── Entries provided
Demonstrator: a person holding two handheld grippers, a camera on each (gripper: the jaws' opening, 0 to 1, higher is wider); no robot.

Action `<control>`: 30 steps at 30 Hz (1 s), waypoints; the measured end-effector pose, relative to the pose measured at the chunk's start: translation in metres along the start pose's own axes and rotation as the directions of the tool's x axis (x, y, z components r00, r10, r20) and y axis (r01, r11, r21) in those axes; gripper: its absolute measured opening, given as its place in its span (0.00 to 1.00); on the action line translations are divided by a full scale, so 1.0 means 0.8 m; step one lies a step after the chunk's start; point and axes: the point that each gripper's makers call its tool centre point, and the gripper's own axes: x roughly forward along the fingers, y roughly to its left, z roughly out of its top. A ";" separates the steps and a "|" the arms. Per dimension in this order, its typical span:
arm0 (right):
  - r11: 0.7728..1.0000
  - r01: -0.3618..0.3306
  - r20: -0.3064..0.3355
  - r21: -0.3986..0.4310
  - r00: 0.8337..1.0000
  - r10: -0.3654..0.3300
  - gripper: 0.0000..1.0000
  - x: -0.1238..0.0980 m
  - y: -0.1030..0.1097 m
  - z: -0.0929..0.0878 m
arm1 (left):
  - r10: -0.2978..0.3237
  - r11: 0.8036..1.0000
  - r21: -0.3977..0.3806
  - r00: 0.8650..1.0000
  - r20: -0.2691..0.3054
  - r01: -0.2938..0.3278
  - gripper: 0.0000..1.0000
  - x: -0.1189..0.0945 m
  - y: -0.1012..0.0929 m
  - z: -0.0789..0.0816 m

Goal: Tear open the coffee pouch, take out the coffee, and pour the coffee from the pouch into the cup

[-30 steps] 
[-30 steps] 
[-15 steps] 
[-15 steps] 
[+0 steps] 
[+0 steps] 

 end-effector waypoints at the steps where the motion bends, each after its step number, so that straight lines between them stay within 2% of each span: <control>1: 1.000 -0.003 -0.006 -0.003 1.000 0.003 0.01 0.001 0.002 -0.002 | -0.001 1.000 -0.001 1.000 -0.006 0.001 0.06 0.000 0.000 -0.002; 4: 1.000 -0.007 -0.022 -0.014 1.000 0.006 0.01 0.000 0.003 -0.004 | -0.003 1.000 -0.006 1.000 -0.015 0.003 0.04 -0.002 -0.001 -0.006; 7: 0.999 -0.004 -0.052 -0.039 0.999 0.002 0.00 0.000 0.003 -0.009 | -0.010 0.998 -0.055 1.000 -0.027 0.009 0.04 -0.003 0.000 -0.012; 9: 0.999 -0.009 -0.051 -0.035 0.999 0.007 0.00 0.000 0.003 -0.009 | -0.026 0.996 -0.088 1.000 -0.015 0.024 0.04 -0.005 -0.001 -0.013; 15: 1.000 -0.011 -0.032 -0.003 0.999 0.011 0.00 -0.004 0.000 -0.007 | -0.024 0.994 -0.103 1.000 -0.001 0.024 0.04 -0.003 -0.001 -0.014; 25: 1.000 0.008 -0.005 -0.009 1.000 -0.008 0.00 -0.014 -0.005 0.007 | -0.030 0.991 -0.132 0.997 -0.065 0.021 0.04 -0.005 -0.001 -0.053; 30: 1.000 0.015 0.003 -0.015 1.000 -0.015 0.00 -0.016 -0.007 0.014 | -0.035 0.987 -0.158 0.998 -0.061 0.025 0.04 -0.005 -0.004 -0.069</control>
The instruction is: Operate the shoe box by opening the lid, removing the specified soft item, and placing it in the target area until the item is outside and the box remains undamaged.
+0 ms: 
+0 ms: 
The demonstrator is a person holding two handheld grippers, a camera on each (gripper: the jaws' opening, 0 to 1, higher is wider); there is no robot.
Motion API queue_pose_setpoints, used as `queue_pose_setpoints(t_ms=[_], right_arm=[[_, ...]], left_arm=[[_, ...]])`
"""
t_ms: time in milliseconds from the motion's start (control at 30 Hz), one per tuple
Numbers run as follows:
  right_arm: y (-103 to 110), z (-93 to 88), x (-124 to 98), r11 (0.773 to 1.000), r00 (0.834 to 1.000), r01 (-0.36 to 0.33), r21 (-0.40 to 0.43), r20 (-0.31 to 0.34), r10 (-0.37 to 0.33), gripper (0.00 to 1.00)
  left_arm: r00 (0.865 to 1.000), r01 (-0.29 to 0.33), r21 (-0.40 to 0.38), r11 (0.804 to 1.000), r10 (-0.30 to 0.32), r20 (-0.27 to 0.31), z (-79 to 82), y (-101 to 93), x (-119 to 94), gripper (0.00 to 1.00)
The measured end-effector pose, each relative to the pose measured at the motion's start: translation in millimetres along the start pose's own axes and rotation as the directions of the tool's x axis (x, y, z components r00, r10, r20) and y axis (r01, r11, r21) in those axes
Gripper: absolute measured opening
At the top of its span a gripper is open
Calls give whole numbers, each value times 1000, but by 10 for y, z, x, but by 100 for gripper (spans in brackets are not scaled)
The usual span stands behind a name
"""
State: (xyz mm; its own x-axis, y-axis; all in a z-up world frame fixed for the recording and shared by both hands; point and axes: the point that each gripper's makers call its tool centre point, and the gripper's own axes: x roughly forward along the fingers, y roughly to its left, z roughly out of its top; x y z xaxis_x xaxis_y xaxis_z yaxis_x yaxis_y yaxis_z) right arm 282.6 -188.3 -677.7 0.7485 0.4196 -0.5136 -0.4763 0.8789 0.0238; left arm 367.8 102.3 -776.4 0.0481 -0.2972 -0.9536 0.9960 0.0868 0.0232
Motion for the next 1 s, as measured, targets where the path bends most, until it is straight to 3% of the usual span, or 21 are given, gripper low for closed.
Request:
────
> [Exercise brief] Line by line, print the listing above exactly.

> [Solution]
Demonstrator: a person holding two handheld grippers, a camera on each (gripper: the jaws' opening, 0 to 1, higher is wider); no robot.

Action `<control>`: 30 steps at 30 Hz (1 s), waypoints; the measured end-effector pose, relative to the pose measured at the chunk's start: translation in metres along the start pose's own axes and rotation as the directions of the tool's x axis (x, y, z components r00, r10, r20) and y axis (r01, r11, r21) in those axes; gripper: its absolute measured opening, given as its place in its span (0.00 to 1.00); on the action line translations are divided by a full scale, so 1.0 means 0.8 m; step one lies a step after the chunk's start; point and axes: the point that each gripper's makers call its tool centre point, and the gripper's own axes: x roughly forward along the fingers, y roughly to its left, z roughly out of its top. A ";" separates the steps and a "|" the arms. Per dimension in this order, its typical span:
arm0 (right):
  - r11: 0.7728..1.0000
  - r01: -0.3618..0.3306
  - r20: -0.3064..0.3355
  - r21: -0.3986..0.4310
  - r00: 0.8337..1.0000
  - r10: -0.3654..0.3300
  - gripper: 0.0000..1.0000
  - x: -0.1238..0.0980 m
  - y: -0.1030..0.1097 m
  - z: -0.0929..0.0878 m
arm1 (left):
  - r10: -0.2978..0.3237
  - r11: 0.8036..1.0000
  - r21: -0.3977..0.3806
  - r00: 0.8650..1.0000
  - r20: -0.2691..0.3054
  - r01: -0.2938..0.3278
  - gripper: 0.0000..1.0000
  - x: -0.1189..0.0945 m
  - y: -0.1012..0.0929 m
  - z: -0.0789..0.0816 m

Goal: Tear open the coffee pouch, take out the coffee, and pour the coffee from the pouch into the cup

[-30 steps] 
[-30 steps] 
[-15 steps] 
[-15 steps] 
[+0 steps] 
[+0 steps] 

 end-effector waypoints at the steps where the motion bends, each after its step number, so that straight lines between them stay within 2% of each span: <control>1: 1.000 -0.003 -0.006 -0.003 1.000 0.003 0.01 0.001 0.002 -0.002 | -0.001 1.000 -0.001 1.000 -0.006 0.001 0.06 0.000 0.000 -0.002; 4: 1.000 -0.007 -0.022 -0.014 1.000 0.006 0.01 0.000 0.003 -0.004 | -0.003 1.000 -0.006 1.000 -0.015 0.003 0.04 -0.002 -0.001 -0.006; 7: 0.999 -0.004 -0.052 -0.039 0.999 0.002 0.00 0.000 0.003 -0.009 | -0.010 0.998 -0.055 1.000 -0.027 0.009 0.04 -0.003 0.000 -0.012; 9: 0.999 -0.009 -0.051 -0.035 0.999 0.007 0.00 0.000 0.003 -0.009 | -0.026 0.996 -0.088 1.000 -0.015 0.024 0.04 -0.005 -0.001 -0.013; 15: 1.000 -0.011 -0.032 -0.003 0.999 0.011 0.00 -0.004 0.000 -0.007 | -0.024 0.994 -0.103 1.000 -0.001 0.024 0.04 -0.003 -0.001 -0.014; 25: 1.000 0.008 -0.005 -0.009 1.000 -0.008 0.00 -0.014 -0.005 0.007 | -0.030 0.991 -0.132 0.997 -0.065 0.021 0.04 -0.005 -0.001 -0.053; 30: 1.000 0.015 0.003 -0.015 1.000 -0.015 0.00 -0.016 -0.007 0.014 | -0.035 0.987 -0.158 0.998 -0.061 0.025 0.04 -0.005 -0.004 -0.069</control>
The instruction is: Operate the shoe box by opening the lid, removing the specified soft item, and placing it in the target area until the item is outside and the box remains undamaged.
+0 ms: 
+0 ms: 
The demonstrator is a person holding two handheld grippers, a camera on each (gripper: the jaws' opening, 0 to 1, higher is wider); there is no robot.
Motion API queue_pose_setpoints, used as `queue_pose_setpoints(t_ms=[_], right_arm=[[_, ...]], left_arm=[[_, ...]])`
"""
t_ms: time in milliseconds from the motion's start (control at 30 Hz), one per tuple
Numbers run as follows:
  right_arm: y (-103 to 110), z (-93 to 88), x (-124 to 98), r11 (0.773 to 1.000), r00 (0.834 to 1.000), r01 (-0.36 to 0.33), r21 (-0.40 to 0.43), r20 (-0.31 to 0.34), r10 (-0.37 to 0.33), gripper (0.00 to 1.00)
  left_arm: r00 (0.865 to 1.000), r01 (-0.29 to 0.33), r21 (-0.40 to 0.38), r11 (0.804 to 1.000), r10 (-0.30 to 0.32), r20 (-0.27 to 0.31), z (-79 to 82), y (-101 to 93), x (-119 to 94), gripper (0.00 to 1.00)
The measured end-effector pose, each relative to the pose measured at the motion's start: translation in millimetres along the start pose's own axes and rotation as the directions of the tool's x axis (x, y, z components r00, r10, r20) and y axis (r01, r11, r21) in those axes
Gripper: absolute measured opening
At the top of its span a gripper is open
Calls give whole numbers, each value times 1000, but by 10 for y, z, x, but by 100 for gripper (spans in brackets are not scaled)
The usual span stands behind a name
"""
State: (xyz mm; its own x-axis, y-axis; all in a z-up world frame fixed for the recording and shared by both hands; point and axes: the point that each gripper's makers call its tool centre point, and the gripper's own axes: x roughly forward along the fingers, y roughly to its left, z roughly out of its top; x y z xaxis_x xaxis_y xaxis_z yaxis_x yaxis_y yaxis_z) right arm 282.6 -188.3 -677.7 0.7485 0.4196 -0.5136 -0.4763 0.8789 0.0238; left arm 367.8 102.3 -776.4 0.0481 -0.2972 -0.9536 0.9960 0.0868 0.0232
Motion for the next 1 s, as measured, targets where the path bends most, until it is straight to 3% of the usual span, or 21 are given, gripper low for closed.
Request:

No further output is required here.